AMP Prediction Algorithm

            The AMP prediction algorithm was developed through the use of programmed machine learning algorithms that are trained and validated. From the SwissProt AMP database, 3200 known AMP sequences were consolidated into a text file. This data set served as a positive test set for the machine learning algorithms. A random set of 3200 non-antimicrobial proteins was downloaded from the UniProt database. This dataset served as a negative control of proteins that did not have any antimicrobial activity and were thus classified as not AMPs (NAMP). Since the protein sizes downloaded from the UniProt database were much larger than the peptides, algorithms would classify based on this length discrepancy, resulting in an imprecise model. Thus, a program was written using MATLAB both to cut down the sequences of proteins into smaller lengths similar to those of AMPs and to reformat the data for machine learning testing. 

            Once these datasets were created, they were processed through a python script that calculated 10 unique properties of the peptides and proteins: length, GRAVY hydrophobicity, instability index, aromaticity, isoelectric point, secondary structure, turning points, and helicity. These properties served as classification features that helped distinguish between an AMP and NAMP. The two datasets were combined into one large file containing the sequences and their attributes. This combined dataset was inputted into R for training and 10-fold cross validation using the randomForest package for Random Forest, nnet package for Multilayer Neural Network, rpart package for Alternate Decision Tree, and e1071 package for Naive Bayes algorithms. The neural network structures were tested with varying numbers of hidden neurons and the tree algorithms were tuned based on leaf size. The outputs from the training and cross validation included the accuracy, precision, false positive rate, and AUROC, which provide indications of the effectiveness of AMP prediction. 

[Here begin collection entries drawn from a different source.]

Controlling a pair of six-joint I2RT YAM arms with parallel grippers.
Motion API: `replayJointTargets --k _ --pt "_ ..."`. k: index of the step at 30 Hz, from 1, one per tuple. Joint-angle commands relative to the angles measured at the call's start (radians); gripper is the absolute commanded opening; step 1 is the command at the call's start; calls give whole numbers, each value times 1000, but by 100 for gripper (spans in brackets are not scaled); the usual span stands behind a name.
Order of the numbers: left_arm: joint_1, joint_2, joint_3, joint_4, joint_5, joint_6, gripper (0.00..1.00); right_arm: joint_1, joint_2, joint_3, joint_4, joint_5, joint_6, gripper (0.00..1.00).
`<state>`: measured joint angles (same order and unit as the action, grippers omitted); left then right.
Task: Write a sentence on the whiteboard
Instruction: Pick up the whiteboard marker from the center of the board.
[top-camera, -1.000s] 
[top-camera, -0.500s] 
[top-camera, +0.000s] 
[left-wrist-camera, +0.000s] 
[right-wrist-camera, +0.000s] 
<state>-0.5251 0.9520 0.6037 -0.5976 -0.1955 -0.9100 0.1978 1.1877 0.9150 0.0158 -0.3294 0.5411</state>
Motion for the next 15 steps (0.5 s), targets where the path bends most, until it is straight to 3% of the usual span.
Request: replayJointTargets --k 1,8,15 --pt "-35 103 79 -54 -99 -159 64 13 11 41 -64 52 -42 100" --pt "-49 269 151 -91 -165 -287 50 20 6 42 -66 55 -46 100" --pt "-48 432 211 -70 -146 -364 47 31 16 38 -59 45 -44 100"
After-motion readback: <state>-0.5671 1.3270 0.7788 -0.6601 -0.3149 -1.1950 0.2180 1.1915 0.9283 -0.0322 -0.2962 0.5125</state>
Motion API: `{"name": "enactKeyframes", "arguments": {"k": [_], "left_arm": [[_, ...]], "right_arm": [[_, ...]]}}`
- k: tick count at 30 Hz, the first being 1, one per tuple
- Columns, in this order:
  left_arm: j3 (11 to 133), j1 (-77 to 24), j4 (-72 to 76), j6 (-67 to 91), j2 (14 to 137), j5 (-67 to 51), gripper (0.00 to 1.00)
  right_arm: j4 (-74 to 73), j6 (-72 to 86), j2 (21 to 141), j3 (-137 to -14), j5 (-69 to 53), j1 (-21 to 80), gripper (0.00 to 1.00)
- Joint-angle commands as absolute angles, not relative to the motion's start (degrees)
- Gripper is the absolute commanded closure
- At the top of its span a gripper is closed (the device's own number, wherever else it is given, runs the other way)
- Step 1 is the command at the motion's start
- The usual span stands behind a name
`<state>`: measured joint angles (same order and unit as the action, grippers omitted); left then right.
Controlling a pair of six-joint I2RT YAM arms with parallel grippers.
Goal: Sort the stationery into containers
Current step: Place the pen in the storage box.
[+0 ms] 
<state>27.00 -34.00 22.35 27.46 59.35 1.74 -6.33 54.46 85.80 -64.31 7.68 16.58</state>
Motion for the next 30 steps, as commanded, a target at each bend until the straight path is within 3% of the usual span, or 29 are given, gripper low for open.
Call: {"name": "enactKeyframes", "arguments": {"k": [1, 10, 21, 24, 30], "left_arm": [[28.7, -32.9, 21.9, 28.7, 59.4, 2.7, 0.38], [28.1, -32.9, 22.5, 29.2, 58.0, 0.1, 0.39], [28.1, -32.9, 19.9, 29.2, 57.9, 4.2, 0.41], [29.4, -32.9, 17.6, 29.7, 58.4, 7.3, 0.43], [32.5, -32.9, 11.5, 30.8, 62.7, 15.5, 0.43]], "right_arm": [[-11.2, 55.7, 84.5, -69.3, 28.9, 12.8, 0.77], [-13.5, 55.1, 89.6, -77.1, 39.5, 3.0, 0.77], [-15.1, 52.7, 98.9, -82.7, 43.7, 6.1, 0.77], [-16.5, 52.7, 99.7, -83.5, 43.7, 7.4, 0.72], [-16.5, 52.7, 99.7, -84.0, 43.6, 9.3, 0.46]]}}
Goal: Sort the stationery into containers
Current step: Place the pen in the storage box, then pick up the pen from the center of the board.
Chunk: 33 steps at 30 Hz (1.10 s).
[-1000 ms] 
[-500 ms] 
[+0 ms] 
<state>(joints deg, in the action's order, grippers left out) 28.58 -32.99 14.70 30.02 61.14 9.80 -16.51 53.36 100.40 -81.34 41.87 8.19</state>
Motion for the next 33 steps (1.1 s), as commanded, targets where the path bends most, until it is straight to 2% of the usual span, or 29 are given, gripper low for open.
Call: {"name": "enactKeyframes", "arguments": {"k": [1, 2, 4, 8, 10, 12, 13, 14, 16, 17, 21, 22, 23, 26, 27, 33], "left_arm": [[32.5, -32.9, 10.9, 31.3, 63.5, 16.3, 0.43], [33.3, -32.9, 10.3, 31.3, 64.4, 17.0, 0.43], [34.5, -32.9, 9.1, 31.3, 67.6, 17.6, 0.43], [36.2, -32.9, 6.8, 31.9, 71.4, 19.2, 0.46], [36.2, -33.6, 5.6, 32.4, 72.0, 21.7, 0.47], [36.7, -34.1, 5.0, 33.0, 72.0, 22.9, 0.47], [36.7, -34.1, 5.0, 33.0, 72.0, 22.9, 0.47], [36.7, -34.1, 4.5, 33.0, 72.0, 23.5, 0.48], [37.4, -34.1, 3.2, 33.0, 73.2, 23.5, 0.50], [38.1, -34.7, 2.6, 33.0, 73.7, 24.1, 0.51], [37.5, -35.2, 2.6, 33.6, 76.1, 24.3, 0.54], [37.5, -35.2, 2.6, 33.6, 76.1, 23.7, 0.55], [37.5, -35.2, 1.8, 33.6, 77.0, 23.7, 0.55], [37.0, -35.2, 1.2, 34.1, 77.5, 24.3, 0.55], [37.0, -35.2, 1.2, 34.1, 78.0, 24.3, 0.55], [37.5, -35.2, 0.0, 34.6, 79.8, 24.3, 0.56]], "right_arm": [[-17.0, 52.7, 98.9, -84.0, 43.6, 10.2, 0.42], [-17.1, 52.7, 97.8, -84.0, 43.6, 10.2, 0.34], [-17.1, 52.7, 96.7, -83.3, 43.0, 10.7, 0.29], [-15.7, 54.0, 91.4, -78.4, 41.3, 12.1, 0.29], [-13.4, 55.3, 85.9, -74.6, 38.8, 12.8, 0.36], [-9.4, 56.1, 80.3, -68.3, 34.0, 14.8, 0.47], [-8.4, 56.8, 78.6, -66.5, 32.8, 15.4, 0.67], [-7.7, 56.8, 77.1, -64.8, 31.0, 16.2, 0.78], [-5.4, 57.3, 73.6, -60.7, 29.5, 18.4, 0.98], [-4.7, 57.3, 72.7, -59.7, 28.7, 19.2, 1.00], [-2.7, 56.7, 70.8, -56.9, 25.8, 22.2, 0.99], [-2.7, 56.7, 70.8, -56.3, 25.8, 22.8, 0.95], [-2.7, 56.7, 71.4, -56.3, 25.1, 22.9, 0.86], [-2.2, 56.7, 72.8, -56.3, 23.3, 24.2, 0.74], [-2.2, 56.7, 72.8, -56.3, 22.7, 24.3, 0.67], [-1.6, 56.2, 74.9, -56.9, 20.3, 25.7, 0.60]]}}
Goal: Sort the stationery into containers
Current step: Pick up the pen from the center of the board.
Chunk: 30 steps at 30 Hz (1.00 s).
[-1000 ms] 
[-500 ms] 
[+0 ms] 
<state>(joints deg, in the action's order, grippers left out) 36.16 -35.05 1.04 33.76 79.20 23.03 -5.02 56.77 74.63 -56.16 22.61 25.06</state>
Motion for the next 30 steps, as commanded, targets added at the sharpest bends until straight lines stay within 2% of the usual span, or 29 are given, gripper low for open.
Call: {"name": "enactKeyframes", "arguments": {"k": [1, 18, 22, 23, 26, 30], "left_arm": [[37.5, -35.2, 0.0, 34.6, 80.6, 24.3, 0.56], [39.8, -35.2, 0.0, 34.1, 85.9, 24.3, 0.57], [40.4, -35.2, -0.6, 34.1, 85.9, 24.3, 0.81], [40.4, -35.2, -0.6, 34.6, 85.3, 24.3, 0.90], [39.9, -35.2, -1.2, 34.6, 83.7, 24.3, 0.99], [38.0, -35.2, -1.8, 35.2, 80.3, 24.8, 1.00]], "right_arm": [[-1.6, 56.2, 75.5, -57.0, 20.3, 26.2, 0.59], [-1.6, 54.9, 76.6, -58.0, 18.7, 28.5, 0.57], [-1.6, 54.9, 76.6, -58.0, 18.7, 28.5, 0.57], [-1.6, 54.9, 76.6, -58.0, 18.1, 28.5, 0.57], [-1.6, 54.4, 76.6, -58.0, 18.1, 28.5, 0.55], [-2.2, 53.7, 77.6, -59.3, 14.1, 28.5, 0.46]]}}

Peptide Library Design and Synthesis

            A helical wheel was created from the simulation structures by analyzing the positions of amino acids on the peptides. Various amino acid combinations were designed in order to increase favorable properties such as more polar amino acids or more hydrophobic amino acids. These 

            combinations were tested on the top performing machine-learning algorithm, which helped determine optimal peptide sequences for the library. Once the library was designed, the peptides were synthesized using solid-phase FMOC reactions on 0.5g of Tentagel resin beads. The beads were initially soaked with dimethylformamide (DMF) for 30 minutes in a reaction vessel. After this incubation period, two times the moles of beads of the amino acids, HOBT, and HBTU, were measured added into the reaction vessel containing the beads. The beads, along with the amino acids and reagents, were mixed for 1.5 hours. Once the reacting   was completed, the standard Kaiser test procedure was conducted to determine if the reaction was complete. If the reaction tionwas not finished, the beads were mixed for an additional 45 minutes. A deprotection solvent, consisting of 1 milliliter of pyridine and 3 milliliters of DMF was added to the reaction vessel containing the beads and was placed on a rotator for 15 minutes. The beads were rinsed with DMF using a vacuum that connected to the reaction vessel. The above process was repeated for all of the amino acids in the peptide sequence.

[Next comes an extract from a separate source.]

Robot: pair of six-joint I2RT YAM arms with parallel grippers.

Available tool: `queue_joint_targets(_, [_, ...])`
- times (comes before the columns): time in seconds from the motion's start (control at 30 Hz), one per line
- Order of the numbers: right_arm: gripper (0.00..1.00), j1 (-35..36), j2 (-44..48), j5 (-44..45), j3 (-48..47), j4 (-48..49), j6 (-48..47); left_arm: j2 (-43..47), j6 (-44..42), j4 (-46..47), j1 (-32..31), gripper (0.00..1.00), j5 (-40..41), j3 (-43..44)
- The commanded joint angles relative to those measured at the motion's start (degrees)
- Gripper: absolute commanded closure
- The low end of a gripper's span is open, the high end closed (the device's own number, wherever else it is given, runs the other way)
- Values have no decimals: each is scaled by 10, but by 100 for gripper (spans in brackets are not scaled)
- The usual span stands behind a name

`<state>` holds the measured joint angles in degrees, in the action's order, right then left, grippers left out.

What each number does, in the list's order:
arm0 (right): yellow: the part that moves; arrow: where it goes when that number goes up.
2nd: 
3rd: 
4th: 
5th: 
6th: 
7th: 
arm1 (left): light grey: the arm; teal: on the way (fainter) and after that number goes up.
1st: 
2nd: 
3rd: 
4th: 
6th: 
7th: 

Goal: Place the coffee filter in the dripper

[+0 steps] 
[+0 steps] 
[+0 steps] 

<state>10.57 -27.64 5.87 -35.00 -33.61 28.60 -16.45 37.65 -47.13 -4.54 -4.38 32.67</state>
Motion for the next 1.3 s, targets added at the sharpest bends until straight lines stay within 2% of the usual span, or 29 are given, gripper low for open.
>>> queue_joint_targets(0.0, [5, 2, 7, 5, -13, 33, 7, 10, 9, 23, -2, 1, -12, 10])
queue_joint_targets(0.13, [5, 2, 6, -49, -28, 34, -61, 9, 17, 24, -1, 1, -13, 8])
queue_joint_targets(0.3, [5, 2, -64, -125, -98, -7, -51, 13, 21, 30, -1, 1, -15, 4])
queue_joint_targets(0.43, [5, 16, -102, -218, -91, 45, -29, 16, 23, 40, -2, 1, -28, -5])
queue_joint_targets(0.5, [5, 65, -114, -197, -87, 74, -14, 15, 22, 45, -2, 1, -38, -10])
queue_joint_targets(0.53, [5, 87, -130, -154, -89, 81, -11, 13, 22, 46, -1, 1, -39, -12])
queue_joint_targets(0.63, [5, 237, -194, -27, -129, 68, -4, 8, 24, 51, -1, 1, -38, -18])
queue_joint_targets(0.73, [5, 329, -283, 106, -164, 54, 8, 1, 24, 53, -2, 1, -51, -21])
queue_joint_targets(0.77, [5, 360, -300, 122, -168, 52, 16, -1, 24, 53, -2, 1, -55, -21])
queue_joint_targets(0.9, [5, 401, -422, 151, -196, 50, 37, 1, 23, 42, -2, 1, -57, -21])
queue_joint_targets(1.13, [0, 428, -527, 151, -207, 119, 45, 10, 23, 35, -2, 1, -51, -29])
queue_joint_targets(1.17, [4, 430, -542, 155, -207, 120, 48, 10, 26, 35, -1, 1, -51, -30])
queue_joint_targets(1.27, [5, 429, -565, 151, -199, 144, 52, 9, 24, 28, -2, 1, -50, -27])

Purity of Synthesis Experiments

            Matrix Assisted Laser Desorption/Ionization (MALDI) mass spectrometry was used to confirm if the peptides were the correct mass after synthesis. Eight beads were randomly selected using tweezers and were placed into individual wells of a 96 well plate. The beads were incubated with HFIP and MilliQ water and placed under UV light for 3 hours. A micropipette was used to transfer two microliters of the liquid sample from each well onto the mass spectrometry matrix cassette. The samples were spaced evenly and separated to prevent cross-contamination. The cassette was loaded into the MALDI mass spectrometry machine and the spectra were collected for all of the samples. High-performance Liquid Chromatography (HPLC) was used to ensure that the peptide samples did not have any contaminants. A C18 reverse phase LC column was attached to the HPLC and the machine was then calibrated and washed with water and acetonitrile (ACN). All of  the remaining solution for each peptide in the 96 well plate was loaded into the machine. The HPLC was run for 30 minutes and the data was exported for further analysis.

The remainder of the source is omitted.